The area has faced growth challenges and has fallen behind on infrastructure, such as wastewater. Traffic is becoming a problem, and housing is unaffordable, he added. These are growth issues, but “growth doesn’t have to create that,” he said. “Growth is also a solution.”
Planners are focused on finding ways to grow in a way that reconnects the community and resolves the growth issues, Lambert said.
Asked about the planners’ work across the United States, Henderson said the “best places are the ones that really know who they are and make their decisions based on being self-aware. And so they’re not chasing trends. And they’re not wanting to be the next Austin or the next Salt Lake. They’re really building on their own strength and solving problems in a way that makes sense locally.”
For its work in Northwest Arkansas, she said the planning team “won’t be picking strategies from other places… We do best practices, and we do learn lessons. But we’ve worked all over, and the places that are doing this really well — some of them you know, and they’re on your list. And some of them you’ve probably never heard of. But the common thread is this. They take their growth seriously, they plan ahead and they make it easier…
“Our goal is to leverage all of the good things about Northwest Arkansas and maintain that momentum you guys have but in a way that isn’t detrimental to your future.”
Lambert said some problems are unique to the area, but others aren’t, including traffic and housing affordability issues. He said one of the most significant issues regarding housing affordability here is that “there’s not enough production of the types of housing that best fit folks where they need it. So we’re building housing in places that are further from jobs, further from services and usually of just one type. But there’s a demand for a whole broad range of housing, especially smaller units and apartments and condos closer to the job centers. And that’s really not being produced, and that has one of the most significant impacts on housing affordability because folks that might want to live near work and either rent an apartment, live in a condo, live in a townhouse, it’s just not available.”
He said people are “sort of forced into a house they can’t afford, and then further displaces the next person and the next person… this whole systemic issue…”
Asked about long work commutes, Lambert said area residents spend 22% of their household income on housing costs. The U.S. Department of Housing and Urban Development (HUD) defines a household as “cost-burdened” when it spends more than 30% of its monthly income on housing costs. However, Lambert said residents spend 24% of their household income on transportation.
“A lot of people are spending more on transportation, more on driving, than they are on their housing, and that’s a real shocker in some places,” he said. “That’s a tough thing to get over, but you can understand that this is a sort of problem with where growth is, what housing we’re providing and where we’re providing that housing.”

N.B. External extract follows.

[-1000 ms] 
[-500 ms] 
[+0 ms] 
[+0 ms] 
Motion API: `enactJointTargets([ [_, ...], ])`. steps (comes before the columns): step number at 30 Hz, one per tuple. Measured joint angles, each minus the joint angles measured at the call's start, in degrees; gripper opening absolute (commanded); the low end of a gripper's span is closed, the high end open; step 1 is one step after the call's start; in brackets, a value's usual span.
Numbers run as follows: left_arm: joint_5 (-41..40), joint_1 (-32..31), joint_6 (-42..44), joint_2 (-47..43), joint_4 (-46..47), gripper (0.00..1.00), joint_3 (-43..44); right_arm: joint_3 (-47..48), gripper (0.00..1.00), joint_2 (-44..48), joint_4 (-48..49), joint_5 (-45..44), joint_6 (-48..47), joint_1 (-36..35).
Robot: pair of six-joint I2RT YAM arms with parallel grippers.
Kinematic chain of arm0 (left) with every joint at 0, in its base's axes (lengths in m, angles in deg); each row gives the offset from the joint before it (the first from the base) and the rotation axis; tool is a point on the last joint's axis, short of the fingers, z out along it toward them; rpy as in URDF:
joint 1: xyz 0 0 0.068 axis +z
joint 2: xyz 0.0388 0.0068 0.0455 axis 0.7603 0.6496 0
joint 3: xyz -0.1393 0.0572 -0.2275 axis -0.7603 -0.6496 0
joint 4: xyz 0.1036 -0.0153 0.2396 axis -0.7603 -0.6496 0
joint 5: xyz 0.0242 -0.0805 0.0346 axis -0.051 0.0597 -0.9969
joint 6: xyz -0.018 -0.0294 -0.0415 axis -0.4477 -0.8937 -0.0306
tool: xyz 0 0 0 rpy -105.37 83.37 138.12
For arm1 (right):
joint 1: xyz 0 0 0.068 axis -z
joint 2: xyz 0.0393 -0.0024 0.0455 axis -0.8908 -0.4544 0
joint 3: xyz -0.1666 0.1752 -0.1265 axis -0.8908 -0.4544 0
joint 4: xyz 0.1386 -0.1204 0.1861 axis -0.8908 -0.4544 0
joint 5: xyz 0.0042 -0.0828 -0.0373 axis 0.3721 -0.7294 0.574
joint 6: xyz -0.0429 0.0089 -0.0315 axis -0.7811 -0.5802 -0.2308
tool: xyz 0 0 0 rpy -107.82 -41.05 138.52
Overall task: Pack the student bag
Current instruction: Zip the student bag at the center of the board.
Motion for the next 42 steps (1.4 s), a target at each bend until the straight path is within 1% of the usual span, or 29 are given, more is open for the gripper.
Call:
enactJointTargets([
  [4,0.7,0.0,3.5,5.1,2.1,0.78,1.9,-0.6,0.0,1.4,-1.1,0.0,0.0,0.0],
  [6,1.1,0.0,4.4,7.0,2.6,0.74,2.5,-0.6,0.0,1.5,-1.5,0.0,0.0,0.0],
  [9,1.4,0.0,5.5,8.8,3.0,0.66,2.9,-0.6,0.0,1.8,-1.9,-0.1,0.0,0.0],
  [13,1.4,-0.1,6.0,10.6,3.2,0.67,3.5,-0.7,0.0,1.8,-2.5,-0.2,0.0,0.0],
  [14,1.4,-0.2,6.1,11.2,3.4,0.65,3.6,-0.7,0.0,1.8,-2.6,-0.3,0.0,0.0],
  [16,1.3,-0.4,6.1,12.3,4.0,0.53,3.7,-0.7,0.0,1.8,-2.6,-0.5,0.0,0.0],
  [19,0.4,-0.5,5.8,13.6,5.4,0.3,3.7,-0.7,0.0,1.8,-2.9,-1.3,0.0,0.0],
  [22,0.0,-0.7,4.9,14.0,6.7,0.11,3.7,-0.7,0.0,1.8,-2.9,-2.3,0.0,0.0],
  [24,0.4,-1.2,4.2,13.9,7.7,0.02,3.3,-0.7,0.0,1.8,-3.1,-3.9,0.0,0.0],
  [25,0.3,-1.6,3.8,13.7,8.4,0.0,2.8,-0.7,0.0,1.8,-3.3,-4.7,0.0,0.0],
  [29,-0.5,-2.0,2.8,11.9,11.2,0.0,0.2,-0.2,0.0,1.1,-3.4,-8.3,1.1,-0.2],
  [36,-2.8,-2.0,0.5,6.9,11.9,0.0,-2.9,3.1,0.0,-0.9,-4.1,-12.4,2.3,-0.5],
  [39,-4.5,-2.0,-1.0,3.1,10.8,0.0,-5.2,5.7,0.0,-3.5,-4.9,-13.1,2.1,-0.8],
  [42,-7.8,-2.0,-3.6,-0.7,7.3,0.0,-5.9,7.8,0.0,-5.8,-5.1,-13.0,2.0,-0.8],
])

Henderson said at the Rotary club meeting that planners attended Wednesday (Sept. 17) in Bentonville they asked what the region needed to keep young people here, and someone suggested the area needs “community within community… We need a place to gather within our neighborhoods.”
Lambert said some neighborhoods “just in the way that they’re built… create more community engagement and connections.” He said his parents moved from a place where they knew few people to a historic neighborhood where they made friends with many people.
“They were able to walk to the park and meet their neighbors, and now they have this really robust social network – a bunch of friends my age and also their age,” he said. “So it’s really important the way that places are built in terms of being able to support that community.”
Lambert said the planners also met Wednesday with mayors and city staff from western Benton County and discussed their challenges and how they’re investing to resolve them.
“We were talking about how great Gentry is in terms of its … Main Street, anchored by a park – how it has great opportunities to build upon that as it grows — what Gravette is looking to do to grow … Centerton and then their downtown, and also Siloam Springs and Highfill,” he said.
Henderson said a recommendation the planners were going to make is something western Benton County leaders are already doing, and that’s collaborating and being coordinated.
The planners’ last meeting Wednesday was a public meeting at Centerton City Hall “where we had a whole bunch of info, probably too much information about the background that we’ve looked into so far,” Lambert said. “We’ve had before getting to this point a lot of interviews with some focus groups and one-on-one interviews, and… we’ve had our anecdotal conversations with folks throughout the region just happenstance… We’ve sort of assembled our understanding of some of the issues and potential solutions. We’ve sort of brought that to folks and said, ‘What do you think?’”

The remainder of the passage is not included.